■ WHAT IS EXPECTED
Of the lines in the data below, write out exactly those from the one holding "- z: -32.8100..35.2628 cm" through the one holding "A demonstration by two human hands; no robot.", both included.

--- DATA Enclosed Below ---

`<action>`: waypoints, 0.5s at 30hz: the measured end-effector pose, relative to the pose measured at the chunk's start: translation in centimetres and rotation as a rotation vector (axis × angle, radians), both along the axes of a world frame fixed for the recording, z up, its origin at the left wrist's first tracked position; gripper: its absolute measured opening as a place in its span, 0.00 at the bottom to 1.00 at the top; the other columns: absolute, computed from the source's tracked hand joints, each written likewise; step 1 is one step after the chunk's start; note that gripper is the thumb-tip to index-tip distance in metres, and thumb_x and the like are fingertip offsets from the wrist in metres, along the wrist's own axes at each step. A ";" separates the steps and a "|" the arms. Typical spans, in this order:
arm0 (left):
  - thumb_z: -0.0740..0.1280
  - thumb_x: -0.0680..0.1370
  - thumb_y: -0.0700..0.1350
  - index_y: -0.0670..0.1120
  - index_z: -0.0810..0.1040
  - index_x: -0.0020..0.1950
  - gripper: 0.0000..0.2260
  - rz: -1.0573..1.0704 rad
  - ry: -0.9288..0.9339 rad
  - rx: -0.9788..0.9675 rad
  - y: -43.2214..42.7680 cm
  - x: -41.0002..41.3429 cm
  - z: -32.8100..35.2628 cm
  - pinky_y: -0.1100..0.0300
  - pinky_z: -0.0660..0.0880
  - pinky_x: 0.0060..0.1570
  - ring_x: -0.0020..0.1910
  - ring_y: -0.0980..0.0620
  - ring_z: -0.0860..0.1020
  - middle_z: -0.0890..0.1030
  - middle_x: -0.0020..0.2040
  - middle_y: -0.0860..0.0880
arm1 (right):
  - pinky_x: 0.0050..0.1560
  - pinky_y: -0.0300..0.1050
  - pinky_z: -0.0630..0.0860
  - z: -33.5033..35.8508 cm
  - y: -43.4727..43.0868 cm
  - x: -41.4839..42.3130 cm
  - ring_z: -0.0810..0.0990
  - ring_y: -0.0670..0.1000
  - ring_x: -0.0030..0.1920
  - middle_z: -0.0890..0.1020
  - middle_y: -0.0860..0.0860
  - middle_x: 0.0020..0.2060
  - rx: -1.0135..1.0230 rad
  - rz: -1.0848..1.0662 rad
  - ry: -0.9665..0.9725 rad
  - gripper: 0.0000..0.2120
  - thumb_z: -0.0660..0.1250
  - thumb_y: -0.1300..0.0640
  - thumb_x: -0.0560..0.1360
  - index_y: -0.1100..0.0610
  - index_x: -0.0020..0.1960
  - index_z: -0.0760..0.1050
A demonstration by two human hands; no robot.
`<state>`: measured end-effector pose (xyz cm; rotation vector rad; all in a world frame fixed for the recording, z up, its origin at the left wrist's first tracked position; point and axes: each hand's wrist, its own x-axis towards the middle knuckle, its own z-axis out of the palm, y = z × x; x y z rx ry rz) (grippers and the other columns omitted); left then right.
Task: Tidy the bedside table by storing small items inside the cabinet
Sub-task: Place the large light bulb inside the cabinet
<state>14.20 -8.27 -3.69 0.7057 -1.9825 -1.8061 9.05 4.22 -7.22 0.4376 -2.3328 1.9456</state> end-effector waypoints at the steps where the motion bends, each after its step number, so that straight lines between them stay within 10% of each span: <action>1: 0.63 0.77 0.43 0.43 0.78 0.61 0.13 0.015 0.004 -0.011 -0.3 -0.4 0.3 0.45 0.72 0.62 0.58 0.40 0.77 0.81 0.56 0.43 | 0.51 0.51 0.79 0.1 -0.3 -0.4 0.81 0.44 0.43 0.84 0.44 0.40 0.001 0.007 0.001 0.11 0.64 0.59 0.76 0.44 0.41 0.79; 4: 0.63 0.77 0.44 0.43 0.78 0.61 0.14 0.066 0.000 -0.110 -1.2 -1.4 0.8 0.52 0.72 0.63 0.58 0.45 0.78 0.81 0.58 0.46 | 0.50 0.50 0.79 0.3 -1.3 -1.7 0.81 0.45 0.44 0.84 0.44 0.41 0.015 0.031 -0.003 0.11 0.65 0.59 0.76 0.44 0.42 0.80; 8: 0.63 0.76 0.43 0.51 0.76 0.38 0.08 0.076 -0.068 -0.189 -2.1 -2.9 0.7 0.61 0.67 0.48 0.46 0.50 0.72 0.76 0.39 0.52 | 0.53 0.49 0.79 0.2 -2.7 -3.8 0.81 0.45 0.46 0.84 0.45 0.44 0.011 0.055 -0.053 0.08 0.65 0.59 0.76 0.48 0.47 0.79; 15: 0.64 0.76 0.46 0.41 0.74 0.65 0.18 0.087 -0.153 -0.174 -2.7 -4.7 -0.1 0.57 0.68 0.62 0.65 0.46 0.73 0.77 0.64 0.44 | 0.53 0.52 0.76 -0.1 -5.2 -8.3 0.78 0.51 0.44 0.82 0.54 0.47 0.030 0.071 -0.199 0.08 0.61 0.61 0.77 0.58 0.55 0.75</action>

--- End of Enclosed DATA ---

■ ANSWER TO THE PROBLEM
  - z: -32.8100..35.2628 cm
  - pinky_y: -0.1100..0.0300
  - pinky_z: -0.0660..0.0880
  - pinky_x: 0.0060..0.1570
  - ring_x: -0.0020..0.1910
  - ring_y: -0.0980..0.0620
  - ring_z: -0.0860..0.1020
  - middle_z: -0.0890..0.1030
  - middle_x: -0.0020..0.2040
  - middle_y: -0.0860..0.0880
arm1 (right):
  - pinky_x: 0.0050..0.1560
  - pinky_y: -0.0300..0.1050
  - pinky_z: -0.0630..0.0860
  - z: -33.5033..35.8508 cm
  - y: -43.4727..43.0868 cm
  - x: -41.4839..42.3130 cm
  - ring_z: -0.0810..0.0990
  - ring_y: -0.0670..0.1000
  - ring_x: -0.0030..0.1920
  - middle_z: -0.0890..0.1020
  - middle_y: -0.0860..0.0860
  - middle_x: 0.0020..0.2060
  - rx: -1.0135..1.0230 rad
  - rz: -1.0848..1.0662 rad
  - ry: -0.9665..0.9725 rad
  - gripper: 0.0000..0.2120
  - thumb_z: -0.0660..0.1250
  - thumb_y: -0.1300..0.0640
  - thumb_x: -0.0560..0.1360
  - index_y: -0.1100..0.0610
  - index_x: -0.0020..0.1960
  - index_z: -0.0760..0.1050
A demonstration by two human hands; no robot.

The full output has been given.